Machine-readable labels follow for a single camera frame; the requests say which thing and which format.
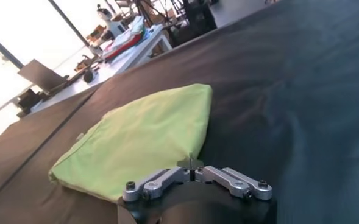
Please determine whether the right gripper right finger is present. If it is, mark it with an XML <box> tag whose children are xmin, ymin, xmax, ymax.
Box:
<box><xmin>191</xmin><ymin>157</ymin><xmax>273</xmax><ymax>201</ymax></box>

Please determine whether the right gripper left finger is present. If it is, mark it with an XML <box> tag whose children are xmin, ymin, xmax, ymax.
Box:
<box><xmin>123</xmin><ymin>154</ymin><xmax>196</xmax><ymax>203</ymax></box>

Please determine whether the yellow-green t-shirt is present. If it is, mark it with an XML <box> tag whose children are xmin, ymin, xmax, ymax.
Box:
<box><xmin>48</xmin><ymin>83</ymin><xmax>213</xmax><ymax>204</ymax></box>

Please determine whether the stack of folded clothes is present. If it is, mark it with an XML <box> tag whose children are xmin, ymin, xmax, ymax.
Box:
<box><xmin>102</xmin><ymin>15</ymin><xmax>147</xmax><ymax>61</ymax></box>

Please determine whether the wide black table cover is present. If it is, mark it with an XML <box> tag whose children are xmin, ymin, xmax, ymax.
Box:
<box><xmin>0</xmin><ymin>0</ymin><xmax>359</xmax><ymax>224</ymax></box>

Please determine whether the white work table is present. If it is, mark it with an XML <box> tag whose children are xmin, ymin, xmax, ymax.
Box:
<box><xmin>29</xmin><ymin>23</ymin><xmax>173</xmax><ymax>114</ymax></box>

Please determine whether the black round handheld device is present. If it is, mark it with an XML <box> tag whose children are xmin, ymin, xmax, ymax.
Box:
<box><xmin>82</xmin><ymin>69</ymin><xmax>95</xmax><ymax>84</ymax></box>

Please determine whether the narrow black table cover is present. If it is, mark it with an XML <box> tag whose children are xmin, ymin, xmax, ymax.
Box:
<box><xmin>0</xmin><ymin>83</ymin><xmax>104</xmax><ymax>195</ymax></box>

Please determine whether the grey laptop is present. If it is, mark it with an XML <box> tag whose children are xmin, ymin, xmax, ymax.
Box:
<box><xmin>17</xmin><ymin>58</ymin><xmax>69</xmax><ymax>94</ymax></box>

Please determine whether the white humanoid robot left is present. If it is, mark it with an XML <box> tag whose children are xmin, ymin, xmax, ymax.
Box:
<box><xmin>89</xmin><ymin>3</ymin><xmax>127</xmax><ymax>57</ymax></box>

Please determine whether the black office chair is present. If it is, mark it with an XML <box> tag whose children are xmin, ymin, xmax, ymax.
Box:
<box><xmin>166</xmin><ymin>0</ymin><xmax>219</xmax><ymax>48</ymax></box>

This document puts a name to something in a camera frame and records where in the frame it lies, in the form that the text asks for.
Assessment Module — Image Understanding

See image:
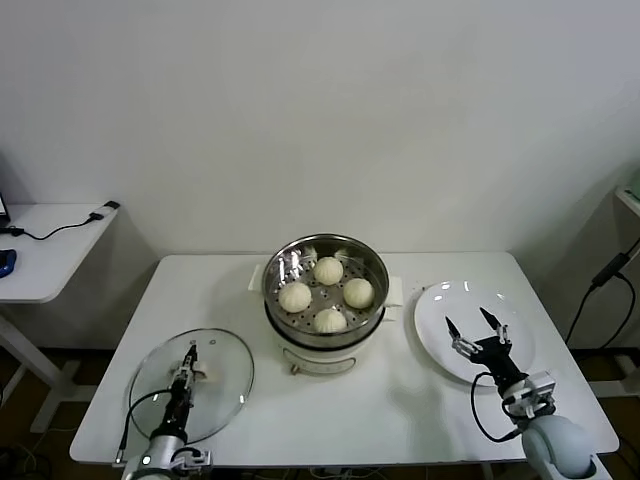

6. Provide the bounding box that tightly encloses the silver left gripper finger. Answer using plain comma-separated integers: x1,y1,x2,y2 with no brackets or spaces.
174,341,201,390

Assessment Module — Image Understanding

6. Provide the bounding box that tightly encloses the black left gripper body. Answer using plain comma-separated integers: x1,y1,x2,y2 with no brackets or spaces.
152,384,194,439

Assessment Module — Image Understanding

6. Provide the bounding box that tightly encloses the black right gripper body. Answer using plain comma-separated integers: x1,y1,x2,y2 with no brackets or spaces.
472,337,530,389

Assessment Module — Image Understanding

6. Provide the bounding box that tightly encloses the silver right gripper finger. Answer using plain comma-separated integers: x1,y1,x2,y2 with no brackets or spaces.
479,306,511,346
443,314,477,357

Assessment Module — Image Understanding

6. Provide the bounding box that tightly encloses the glass lid with cream handle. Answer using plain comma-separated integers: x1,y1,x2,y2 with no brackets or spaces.
128,328,255,446

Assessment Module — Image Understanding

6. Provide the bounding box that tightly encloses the white steamed baozi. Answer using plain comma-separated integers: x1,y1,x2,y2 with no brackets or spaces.
342,277,376,309
278,281,313,314
312,307,348,335
313,256,345,286

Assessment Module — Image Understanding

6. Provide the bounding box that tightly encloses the stainless steel steamer basket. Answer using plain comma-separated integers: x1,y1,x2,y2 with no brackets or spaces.
248,232,404,349

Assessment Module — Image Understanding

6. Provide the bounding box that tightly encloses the white round plate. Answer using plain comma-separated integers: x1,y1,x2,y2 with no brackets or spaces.
413,279,537,387

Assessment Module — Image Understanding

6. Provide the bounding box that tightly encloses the white electric cooker base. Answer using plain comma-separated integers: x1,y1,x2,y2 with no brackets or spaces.
264,299,404,375

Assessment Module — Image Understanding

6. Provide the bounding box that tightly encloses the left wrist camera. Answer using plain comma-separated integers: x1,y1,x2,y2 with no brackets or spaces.
172,446,214,471

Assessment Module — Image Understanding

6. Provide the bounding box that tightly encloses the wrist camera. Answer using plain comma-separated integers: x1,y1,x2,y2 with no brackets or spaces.
519,372,557,419
172,446,214,471

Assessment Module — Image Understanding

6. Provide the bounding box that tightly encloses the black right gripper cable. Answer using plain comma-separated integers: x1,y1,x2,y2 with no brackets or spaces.
470,369,526,444

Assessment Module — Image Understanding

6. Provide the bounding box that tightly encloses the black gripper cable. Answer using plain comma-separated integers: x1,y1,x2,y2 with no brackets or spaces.
113,389,174,466
470,369,526,444

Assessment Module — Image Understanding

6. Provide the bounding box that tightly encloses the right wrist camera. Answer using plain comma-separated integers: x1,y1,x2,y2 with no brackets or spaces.
519,372,557,419

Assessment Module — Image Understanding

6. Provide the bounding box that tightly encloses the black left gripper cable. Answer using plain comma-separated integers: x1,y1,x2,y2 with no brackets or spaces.
113,389,174,466

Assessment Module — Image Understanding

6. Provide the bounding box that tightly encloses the black wall power cable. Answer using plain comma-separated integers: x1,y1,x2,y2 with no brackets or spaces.
564,249,640,351

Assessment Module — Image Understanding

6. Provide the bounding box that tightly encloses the black cable on side table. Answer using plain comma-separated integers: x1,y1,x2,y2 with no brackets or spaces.
0,212,106,242

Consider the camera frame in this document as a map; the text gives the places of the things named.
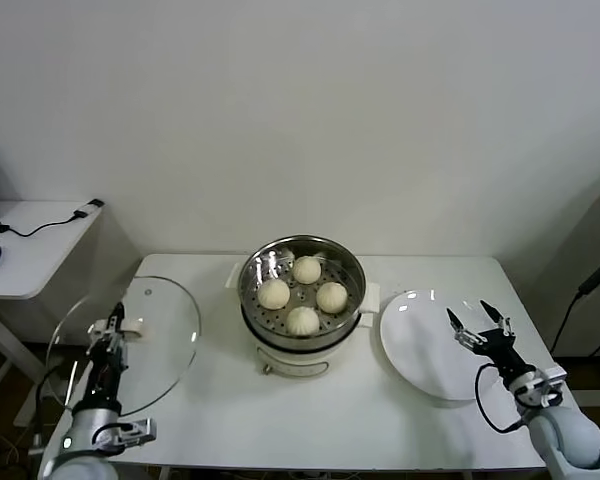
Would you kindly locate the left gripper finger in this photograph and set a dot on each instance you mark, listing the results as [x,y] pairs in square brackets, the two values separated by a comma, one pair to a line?
[117,325]
[101,342]

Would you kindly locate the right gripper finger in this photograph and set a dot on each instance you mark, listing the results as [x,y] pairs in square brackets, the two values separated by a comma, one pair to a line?
[500,325]
[460,327]

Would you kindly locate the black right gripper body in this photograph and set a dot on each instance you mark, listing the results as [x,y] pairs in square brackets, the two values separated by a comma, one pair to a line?
[502,355]

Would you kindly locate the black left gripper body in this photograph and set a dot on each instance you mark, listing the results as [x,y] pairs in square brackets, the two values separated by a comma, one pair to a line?
[107,372]

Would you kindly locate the round glass lid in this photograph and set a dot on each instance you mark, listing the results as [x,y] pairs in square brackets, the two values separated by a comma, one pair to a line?
[165,320]

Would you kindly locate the white steamed baozi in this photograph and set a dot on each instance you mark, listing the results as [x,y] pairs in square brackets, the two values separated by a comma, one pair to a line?
[331,297]
[274,294]
[307,270]
[302,321]

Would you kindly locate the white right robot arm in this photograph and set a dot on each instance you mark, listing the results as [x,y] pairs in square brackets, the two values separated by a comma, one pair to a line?
[565,435]

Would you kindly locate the stainless steel steamer basket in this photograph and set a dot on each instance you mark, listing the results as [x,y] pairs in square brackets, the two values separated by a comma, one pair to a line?
[260,320]

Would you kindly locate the white round plate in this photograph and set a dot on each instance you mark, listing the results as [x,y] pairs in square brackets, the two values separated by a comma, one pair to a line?
[420,345]

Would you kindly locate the white side table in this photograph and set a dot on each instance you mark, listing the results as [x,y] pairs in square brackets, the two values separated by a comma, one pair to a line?
[35,260]

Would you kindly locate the white electric cooker base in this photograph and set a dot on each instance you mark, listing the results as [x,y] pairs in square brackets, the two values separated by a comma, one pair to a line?
[295,362]

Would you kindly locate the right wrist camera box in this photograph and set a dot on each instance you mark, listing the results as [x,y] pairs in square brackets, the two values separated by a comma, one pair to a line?
[545,387]

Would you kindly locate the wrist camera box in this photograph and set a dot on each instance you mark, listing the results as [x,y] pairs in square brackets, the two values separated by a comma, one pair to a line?
[545,387]
[137,431]

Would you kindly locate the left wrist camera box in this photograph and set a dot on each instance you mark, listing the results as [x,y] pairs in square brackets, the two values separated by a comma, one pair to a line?
[137,431]

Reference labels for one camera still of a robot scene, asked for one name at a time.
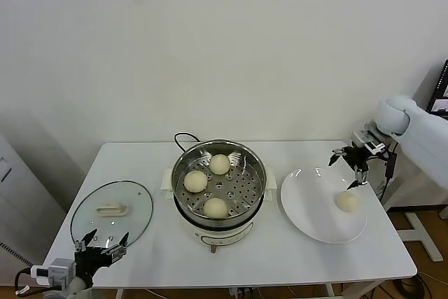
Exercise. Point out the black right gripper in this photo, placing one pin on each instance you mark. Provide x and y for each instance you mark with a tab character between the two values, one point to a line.
356	158

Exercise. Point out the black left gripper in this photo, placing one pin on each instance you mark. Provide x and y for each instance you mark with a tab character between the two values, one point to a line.
91	261

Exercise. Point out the white steamed baozi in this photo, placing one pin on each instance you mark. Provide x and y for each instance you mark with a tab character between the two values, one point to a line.
220	164
215	208
195	181
347	202

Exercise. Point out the round glass pot lid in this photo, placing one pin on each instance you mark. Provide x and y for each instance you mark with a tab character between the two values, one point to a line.
134	204

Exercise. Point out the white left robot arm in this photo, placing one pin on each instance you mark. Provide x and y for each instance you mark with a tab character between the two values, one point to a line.
78	289

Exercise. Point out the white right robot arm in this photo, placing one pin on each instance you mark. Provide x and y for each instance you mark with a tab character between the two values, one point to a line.
420	131

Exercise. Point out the perforated steel steamer basket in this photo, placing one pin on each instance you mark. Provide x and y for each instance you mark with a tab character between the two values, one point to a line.
196	154

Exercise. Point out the white table leg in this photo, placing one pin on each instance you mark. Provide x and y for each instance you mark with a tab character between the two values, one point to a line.
119	294
330	292

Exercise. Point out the large white plate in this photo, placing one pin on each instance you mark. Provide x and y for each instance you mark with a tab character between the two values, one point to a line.
315	215

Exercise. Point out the white floor cabinet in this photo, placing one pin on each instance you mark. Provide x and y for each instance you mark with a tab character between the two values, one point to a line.
21	208

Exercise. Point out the white side desk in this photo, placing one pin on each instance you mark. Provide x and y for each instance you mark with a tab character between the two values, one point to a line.
425	239

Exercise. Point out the open black laptop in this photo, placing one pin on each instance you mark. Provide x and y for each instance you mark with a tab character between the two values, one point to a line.
441	99

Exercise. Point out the cream electric cooker base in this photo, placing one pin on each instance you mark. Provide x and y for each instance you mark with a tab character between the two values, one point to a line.
224	236

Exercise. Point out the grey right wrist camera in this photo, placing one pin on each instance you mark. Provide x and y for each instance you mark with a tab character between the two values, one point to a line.
365	139

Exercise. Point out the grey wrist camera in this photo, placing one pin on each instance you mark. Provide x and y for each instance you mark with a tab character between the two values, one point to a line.
365	139
56	272

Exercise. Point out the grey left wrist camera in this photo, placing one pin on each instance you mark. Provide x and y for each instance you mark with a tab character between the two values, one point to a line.
56	272

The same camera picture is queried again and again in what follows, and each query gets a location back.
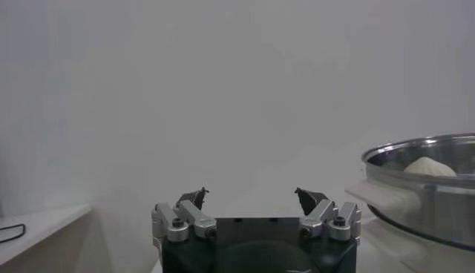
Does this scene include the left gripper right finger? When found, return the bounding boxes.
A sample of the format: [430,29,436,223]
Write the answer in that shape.
[294,187,363,242]

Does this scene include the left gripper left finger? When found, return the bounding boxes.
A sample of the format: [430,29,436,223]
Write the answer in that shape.
[151,186,218,244]

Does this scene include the white steamed baozi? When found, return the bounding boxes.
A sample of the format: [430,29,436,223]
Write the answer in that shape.
[403,156,458,178]

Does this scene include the perforated steel steamer basket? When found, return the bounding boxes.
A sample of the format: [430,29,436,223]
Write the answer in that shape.
[361,133,475,251]

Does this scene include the white side desk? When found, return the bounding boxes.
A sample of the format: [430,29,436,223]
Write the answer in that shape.
[0,202,94,273]

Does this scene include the black looped cable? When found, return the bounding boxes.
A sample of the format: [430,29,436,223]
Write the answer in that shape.
[0,223,26,244]

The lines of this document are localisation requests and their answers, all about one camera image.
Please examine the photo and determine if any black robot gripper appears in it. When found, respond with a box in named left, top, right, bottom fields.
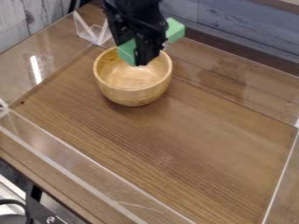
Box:
left=103, top=0, right=169, bottom=67

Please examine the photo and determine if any green rectangular block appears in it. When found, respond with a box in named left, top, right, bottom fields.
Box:
left=117, top=17, right=186, bottom=67

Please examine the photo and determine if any brown wooden bowl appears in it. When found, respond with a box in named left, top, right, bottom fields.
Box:
left=93, top=47, right=174, bottom=107

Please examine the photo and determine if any black metal table leg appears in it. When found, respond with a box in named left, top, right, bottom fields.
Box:
left=26, top=185, right=69, bottom=224

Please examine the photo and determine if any clear acrylic corner bracket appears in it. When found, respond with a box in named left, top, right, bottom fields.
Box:
left=73, top=11, right=113, bottom=46

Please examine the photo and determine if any clear acrylic front wall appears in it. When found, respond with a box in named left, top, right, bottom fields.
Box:
left=0, top=99, right=196, bottom=224

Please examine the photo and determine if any black cable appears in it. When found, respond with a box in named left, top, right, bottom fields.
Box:
left=0, top=199, right=38, bottom=224

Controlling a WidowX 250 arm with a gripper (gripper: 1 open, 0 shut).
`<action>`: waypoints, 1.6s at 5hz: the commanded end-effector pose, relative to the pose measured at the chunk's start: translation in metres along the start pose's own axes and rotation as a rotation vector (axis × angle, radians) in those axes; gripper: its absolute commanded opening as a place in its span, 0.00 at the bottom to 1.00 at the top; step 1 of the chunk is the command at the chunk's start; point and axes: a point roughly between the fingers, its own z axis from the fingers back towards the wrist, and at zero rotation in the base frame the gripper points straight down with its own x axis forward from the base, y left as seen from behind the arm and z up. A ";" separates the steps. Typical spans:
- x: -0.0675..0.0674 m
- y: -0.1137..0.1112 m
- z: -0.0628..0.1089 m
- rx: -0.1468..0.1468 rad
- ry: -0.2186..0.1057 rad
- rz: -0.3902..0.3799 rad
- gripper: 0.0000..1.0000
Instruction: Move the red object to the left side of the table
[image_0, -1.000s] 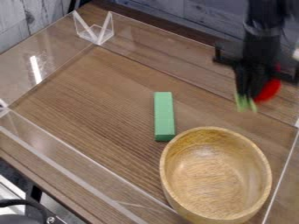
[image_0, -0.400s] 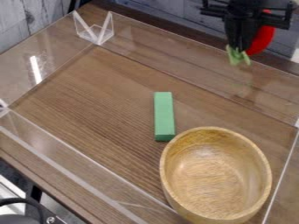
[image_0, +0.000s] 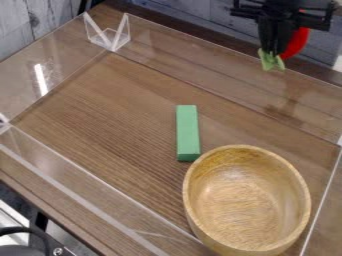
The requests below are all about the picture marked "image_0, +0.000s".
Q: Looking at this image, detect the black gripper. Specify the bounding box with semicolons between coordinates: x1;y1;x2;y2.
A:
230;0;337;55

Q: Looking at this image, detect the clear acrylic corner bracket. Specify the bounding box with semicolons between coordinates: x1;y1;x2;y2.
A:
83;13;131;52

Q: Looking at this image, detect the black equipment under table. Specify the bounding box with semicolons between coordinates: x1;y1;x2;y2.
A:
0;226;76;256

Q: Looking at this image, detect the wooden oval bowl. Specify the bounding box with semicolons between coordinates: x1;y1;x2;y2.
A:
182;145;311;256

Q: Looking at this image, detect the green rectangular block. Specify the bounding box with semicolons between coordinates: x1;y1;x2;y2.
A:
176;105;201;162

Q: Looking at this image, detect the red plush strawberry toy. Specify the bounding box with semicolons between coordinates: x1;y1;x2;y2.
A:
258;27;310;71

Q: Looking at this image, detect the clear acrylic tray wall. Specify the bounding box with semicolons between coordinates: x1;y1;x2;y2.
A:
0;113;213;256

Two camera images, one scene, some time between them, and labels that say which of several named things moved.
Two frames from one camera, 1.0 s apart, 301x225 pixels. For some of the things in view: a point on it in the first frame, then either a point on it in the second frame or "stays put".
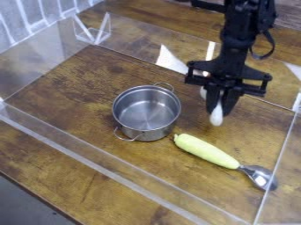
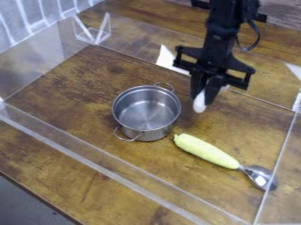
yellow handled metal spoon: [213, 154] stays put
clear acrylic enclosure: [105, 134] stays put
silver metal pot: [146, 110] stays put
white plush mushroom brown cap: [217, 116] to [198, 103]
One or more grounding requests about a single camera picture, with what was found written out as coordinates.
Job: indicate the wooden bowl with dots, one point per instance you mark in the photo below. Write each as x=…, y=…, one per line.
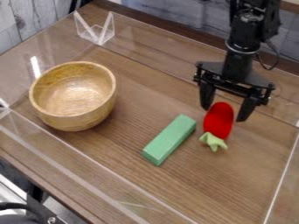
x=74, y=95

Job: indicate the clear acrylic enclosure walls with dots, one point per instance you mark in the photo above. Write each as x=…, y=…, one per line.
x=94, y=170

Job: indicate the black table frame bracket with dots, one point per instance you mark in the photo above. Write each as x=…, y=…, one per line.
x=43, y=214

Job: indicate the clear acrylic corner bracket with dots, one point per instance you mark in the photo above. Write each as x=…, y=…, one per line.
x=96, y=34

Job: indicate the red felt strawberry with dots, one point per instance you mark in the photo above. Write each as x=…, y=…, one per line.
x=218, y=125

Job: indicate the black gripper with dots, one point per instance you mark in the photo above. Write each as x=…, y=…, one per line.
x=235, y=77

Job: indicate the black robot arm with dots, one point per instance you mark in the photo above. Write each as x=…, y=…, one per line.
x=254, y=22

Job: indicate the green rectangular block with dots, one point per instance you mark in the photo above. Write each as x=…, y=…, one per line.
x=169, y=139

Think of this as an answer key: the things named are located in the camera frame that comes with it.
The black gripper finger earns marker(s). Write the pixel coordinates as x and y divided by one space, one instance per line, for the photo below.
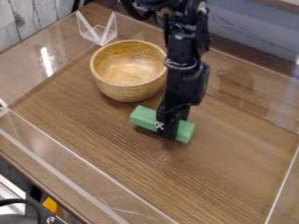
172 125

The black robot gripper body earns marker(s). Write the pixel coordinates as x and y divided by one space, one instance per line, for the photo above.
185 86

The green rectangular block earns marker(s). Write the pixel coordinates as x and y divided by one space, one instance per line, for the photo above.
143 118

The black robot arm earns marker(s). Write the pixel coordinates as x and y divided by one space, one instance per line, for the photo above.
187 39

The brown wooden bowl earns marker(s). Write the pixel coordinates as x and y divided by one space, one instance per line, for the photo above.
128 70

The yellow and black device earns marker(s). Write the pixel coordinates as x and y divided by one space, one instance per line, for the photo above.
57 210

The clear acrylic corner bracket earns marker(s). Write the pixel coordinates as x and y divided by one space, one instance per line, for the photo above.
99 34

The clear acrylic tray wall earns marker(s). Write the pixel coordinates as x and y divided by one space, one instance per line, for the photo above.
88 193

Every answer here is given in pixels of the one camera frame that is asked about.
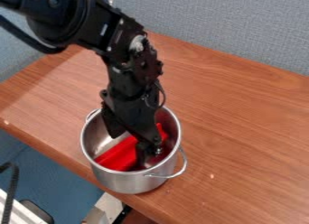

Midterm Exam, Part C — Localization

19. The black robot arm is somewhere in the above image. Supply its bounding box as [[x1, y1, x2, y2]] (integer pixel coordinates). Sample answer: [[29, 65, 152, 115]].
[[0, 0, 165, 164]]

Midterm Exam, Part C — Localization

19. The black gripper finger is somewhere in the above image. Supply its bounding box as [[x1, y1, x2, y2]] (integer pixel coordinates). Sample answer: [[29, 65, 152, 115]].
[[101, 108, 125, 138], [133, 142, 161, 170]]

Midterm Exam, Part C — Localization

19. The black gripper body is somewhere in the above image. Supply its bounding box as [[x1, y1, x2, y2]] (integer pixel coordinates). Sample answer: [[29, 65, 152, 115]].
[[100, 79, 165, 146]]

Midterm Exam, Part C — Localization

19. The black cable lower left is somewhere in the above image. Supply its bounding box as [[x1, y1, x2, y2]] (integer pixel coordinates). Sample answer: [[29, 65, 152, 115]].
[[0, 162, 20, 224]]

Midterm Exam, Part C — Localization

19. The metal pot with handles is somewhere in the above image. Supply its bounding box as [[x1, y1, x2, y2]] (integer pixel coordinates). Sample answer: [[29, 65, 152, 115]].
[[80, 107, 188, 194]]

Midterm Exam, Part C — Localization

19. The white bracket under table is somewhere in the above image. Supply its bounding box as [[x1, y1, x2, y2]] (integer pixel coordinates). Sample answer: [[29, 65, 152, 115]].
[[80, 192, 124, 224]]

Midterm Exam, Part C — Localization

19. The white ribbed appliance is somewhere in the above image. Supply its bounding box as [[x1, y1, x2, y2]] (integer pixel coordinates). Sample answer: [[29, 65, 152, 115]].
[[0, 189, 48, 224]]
-*-*-
§ **Exercise objective**
Gather up, from the records above, each line where the word "scene" appears.

§ **Solution for this task**
Reference labels for one camera still of a robot scene, asked for one name at a time.
Does this scene include the left gripper right finger? When found, return the bounding boxes.
Does this scene include the left gripper left finger? When found, return the bounding boxes.
Does this scene include the white steamed baozi? When found, return the bounding boxes.
Does this scene include the perforated steel steamer basket? When found, return the bounding boxes.
Does this scene include the white side desk? When found, return the bounding boxes.
Does this scene include the black looped cable? When found, return the bounding boxes.
Two camera images, one scene, some time between them, and labels that say which of several named things moved.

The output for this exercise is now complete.